_Assigned task_
Out of the material that follows, write out exactly the lines from the line with "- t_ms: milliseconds" to the line with "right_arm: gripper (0", both ends included, and no others.

_Input_
----

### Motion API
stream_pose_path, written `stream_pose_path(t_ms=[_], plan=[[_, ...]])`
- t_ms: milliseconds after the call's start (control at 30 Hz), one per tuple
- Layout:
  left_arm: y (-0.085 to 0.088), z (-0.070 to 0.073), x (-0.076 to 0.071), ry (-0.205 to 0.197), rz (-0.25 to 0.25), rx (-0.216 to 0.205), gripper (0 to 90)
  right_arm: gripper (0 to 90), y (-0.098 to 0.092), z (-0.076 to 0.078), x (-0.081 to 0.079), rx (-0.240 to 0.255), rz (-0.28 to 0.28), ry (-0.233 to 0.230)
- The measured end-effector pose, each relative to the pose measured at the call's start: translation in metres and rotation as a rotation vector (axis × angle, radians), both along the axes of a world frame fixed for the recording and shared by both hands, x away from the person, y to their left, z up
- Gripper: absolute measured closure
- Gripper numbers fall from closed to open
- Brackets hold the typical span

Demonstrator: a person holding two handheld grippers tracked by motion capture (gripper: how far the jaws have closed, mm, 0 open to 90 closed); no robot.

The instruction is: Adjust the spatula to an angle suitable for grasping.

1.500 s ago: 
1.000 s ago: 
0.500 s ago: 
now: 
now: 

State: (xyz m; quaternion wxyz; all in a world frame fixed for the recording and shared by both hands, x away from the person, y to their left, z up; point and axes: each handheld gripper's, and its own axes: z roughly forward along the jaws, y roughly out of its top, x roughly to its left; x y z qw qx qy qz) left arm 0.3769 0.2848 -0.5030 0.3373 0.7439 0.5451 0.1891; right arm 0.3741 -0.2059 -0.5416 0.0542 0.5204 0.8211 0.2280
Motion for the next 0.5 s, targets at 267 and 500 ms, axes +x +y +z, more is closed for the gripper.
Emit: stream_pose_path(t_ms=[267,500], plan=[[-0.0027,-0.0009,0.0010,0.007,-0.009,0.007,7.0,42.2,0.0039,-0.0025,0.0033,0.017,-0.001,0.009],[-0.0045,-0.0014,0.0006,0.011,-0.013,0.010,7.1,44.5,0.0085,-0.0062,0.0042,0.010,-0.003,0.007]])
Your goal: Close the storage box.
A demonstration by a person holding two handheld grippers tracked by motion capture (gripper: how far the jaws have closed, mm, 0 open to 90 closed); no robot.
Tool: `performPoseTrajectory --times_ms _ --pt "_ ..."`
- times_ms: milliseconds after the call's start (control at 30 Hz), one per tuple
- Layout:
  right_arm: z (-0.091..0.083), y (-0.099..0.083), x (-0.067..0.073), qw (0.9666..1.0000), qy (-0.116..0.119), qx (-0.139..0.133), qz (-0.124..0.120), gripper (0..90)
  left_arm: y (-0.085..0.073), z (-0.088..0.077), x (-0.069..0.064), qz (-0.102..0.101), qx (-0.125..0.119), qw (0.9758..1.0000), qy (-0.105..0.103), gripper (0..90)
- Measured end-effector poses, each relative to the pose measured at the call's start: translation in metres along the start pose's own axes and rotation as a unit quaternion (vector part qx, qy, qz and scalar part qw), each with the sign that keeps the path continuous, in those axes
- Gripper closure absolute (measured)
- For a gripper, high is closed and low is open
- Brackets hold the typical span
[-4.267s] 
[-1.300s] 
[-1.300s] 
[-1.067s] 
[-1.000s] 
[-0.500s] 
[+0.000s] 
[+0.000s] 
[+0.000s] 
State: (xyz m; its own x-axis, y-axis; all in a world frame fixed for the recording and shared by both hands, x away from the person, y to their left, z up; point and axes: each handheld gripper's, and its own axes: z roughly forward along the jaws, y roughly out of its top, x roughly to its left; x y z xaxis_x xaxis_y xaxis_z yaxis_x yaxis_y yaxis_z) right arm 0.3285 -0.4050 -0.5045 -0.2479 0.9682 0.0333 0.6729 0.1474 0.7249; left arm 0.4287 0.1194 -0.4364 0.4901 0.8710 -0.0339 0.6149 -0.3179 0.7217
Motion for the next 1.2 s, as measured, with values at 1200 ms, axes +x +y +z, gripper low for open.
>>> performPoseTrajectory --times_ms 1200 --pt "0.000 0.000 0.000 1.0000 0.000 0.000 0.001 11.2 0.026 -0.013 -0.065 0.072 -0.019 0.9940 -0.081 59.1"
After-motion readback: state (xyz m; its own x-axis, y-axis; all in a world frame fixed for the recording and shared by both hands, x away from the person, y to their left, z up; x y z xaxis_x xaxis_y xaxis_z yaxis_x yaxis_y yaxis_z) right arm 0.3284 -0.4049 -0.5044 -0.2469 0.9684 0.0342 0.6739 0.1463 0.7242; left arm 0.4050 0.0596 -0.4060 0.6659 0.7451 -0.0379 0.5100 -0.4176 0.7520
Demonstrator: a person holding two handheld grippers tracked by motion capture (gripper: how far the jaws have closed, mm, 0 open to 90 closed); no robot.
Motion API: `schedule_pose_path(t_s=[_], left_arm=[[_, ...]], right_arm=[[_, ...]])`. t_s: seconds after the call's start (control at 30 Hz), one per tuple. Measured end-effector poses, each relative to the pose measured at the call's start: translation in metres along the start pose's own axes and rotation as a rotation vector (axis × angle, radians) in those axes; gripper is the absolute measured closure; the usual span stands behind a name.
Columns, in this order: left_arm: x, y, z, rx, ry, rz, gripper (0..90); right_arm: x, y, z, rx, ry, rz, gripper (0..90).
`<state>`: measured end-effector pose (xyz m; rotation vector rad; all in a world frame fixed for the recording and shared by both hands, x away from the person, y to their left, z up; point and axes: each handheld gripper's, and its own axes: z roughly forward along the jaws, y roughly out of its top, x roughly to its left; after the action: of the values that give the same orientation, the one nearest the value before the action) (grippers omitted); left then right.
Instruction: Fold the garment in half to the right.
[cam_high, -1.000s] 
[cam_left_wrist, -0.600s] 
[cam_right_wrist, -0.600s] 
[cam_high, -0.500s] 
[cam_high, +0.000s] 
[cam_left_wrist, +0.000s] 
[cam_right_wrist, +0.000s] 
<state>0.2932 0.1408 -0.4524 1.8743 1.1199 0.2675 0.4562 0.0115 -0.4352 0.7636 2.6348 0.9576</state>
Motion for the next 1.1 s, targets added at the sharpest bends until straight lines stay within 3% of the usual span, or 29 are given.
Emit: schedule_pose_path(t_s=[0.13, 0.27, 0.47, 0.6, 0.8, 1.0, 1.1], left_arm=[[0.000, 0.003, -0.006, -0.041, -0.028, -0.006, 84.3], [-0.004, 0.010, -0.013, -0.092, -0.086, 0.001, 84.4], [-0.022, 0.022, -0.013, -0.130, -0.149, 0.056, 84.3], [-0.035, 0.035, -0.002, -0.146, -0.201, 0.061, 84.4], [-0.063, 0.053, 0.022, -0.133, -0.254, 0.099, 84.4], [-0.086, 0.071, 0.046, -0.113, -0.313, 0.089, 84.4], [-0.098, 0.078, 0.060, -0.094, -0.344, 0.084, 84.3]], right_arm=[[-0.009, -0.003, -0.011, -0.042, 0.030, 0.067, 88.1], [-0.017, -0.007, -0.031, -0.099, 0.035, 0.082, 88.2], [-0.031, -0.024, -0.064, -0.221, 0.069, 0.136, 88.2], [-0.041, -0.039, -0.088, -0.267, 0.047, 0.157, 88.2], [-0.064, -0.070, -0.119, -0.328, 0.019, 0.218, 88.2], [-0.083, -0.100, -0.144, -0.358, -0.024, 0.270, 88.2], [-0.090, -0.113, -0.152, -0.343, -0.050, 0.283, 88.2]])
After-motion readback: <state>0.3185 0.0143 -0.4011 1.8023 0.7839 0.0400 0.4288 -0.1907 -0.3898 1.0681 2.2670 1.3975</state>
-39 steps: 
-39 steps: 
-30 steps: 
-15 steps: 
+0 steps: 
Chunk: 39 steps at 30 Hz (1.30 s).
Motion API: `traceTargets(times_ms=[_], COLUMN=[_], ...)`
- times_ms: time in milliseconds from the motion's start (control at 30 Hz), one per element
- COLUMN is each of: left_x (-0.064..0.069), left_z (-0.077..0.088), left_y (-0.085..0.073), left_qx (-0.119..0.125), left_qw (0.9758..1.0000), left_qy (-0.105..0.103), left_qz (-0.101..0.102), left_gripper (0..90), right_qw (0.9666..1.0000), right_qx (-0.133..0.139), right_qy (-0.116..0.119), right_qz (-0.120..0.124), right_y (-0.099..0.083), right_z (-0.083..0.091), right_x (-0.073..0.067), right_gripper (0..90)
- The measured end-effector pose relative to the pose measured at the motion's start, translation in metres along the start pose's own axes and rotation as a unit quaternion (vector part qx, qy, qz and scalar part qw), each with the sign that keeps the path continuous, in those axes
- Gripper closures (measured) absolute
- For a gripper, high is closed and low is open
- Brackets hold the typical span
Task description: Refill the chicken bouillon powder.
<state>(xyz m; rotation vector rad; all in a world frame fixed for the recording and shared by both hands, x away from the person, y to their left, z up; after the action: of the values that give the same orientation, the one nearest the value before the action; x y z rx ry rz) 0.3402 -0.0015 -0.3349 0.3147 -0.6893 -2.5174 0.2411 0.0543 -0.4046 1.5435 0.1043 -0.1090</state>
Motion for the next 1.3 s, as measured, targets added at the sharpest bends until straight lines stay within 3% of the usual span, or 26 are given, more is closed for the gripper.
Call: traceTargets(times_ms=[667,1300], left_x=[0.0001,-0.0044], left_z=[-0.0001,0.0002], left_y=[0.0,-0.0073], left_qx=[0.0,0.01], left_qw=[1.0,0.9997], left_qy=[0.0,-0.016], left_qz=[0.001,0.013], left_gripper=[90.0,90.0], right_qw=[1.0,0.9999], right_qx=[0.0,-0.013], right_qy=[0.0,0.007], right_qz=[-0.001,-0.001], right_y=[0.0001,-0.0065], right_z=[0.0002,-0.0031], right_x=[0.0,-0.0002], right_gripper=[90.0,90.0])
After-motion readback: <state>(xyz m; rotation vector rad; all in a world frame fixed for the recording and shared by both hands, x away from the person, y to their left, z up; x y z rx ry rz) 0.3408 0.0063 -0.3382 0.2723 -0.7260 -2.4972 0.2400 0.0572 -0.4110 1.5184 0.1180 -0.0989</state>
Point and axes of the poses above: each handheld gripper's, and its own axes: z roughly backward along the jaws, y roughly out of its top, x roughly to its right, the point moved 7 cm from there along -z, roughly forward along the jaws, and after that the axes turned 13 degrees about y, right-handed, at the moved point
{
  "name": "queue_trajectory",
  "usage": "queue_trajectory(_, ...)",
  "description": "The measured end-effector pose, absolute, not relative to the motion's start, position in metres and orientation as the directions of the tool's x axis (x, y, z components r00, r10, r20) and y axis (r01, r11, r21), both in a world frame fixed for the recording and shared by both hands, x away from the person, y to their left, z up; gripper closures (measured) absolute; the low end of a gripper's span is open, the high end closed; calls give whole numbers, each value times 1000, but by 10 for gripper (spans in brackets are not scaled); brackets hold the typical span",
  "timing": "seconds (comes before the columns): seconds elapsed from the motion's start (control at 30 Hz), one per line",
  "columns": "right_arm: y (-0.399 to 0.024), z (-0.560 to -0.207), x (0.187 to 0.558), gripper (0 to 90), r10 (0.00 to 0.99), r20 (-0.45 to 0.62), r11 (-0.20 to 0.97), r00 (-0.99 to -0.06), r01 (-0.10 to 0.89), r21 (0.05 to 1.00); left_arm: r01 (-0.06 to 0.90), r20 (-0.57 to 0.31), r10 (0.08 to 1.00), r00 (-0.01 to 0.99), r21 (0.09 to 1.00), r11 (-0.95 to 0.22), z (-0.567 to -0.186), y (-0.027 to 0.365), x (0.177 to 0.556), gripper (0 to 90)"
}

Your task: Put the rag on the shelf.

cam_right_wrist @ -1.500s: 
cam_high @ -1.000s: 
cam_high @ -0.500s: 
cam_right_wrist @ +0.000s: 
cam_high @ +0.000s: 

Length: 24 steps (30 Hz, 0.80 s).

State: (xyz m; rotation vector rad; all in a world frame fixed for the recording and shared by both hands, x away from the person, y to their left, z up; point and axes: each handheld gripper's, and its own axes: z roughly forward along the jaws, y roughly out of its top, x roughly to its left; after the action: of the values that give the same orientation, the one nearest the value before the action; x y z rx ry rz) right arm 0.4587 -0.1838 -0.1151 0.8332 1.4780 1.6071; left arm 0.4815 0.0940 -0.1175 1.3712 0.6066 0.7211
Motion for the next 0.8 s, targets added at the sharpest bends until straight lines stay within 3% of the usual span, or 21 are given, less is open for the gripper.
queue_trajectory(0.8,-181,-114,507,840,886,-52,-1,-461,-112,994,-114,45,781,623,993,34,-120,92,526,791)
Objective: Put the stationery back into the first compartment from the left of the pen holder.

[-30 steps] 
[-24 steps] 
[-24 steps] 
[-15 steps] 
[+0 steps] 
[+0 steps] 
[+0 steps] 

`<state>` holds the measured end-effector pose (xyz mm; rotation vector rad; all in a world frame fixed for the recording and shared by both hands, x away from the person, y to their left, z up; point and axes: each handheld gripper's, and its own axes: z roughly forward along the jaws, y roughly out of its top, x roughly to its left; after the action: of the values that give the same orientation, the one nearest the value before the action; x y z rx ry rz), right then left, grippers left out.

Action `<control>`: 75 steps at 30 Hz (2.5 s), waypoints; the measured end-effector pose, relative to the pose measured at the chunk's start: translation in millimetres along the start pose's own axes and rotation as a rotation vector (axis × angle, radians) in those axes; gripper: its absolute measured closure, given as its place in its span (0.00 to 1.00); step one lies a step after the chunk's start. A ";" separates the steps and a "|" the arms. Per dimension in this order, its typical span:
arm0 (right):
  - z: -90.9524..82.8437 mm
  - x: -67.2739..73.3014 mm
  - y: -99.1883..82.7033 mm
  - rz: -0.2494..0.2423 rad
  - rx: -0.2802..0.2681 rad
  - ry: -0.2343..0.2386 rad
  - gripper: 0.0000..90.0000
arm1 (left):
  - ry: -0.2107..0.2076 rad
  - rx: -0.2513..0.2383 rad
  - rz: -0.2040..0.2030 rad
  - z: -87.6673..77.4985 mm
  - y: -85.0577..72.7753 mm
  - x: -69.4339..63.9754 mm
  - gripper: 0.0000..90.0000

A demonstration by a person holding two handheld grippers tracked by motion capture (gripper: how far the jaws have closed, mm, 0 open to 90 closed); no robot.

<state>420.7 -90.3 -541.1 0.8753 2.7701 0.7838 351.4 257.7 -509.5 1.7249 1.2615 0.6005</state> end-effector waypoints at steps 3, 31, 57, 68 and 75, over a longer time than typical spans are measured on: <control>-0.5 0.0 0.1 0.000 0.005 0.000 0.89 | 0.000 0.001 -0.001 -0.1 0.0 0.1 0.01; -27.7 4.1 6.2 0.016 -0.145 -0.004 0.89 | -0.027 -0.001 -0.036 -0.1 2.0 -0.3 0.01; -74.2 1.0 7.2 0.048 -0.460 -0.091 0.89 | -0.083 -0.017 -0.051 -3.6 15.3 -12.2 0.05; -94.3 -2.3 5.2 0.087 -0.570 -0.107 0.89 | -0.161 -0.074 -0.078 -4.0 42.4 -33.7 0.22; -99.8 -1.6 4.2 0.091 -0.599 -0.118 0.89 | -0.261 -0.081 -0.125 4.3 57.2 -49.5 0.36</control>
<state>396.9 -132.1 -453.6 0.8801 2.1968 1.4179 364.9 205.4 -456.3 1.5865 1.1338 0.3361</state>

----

_Answer to the problem_
- t_ms: milliseconds after the call's start (control at 30 Hz), one per tuple
- Layout:
  left_arm: y (-0.085 to 0.088), z (-0.070 to 0.073), x (-0.076 to 0.071), ry (-0.205 to 0.197), rz (-0.25 to 0.25), rx (-0.216 to 0.205), gripper (0 to 90)
  right_arm: gripper (0 to 90), y (-0.098 to 0.092), z (-0.076 to 0.078), x (-0.081 to 0.079), rx (-0.240 to 0.255), rz (-0.28 to 0.28), ry (-0.233 to 0.230)

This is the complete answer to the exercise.